What it means for Czech developers and companies
The Czech developer scene has long been close to Google tools — Gemini API is available worldwide including the Czech Republic and the European Union, without geographic restrictions. The model supports over 100 languages and in practice handles Czech as well, although official documentation does not yet explicitly list Czech localization as a separate item.
For Czech startups and companies building RAG systems over their own data (such as customer documentation, internal guidelines, or product catalogs), the new File Search brings several concrete advantages: the need for complex preprocessing of images and multimedia is eliminated, page citations increase the trustworthiness of outputs, and custom metadata facilitate scaling without losing accuracy.
From the perspective of European regulation, it is important that Google Cloud offers Gemini Enterprise Agent Platform with guaranteed data processing in the EU, which is important for companies that must meet GDPR requirements or the upcoming EU AI Act.

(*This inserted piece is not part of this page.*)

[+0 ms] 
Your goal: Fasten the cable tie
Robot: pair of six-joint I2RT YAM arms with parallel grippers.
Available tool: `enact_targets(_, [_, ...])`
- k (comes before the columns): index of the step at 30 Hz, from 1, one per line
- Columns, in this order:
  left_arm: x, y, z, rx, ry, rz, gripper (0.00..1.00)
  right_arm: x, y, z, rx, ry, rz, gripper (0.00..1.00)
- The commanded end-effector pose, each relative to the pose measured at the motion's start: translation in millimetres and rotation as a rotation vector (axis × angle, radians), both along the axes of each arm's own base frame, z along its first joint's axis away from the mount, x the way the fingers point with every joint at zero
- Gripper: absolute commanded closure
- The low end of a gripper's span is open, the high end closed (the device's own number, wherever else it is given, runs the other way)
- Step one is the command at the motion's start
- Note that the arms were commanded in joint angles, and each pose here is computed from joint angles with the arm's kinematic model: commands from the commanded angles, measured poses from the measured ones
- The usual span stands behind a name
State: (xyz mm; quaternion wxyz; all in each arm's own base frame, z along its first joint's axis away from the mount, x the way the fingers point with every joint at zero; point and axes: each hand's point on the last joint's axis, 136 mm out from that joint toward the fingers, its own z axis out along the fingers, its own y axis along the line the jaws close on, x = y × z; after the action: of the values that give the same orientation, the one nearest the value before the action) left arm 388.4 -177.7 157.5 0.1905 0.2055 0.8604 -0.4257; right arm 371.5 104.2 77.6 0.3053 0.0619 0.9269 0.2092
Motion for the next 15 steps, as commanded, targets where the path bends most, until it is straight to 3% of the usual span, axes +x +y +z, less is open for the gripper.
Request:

Is Gemini API File Search free?
Gemini API offers a free tier for experimenting with certain limits. For production deployment, you pay according to the volume of processed data — Gemini Embedding 2 has a standard pricing list and Batch API offers a 50% discount compared to the standard rate. Exact prices can be found in the official pricing on the Google AI for Developers pages.
Do I need to know how to program to use File Search?
For direct work with the API, basic programming knowledge is required (Python, JavaScript, or another supported language). However, Google AI Studio also offers a visual interface for rapid prototyping that does not require writing code — ideal for first experiments or validating an idea.
What is the difference between File Search and classic full-text search?
Full-text search looks for exact word or phrase matches. File Search with Gemini Embedding 2 works at the meaning level — it understands context, synonyms, and the visual content of images. Thanks to this, it finds relevant documents even when the exact expression isn't in them at all, and moreover can search images by their visual content, not just by captions.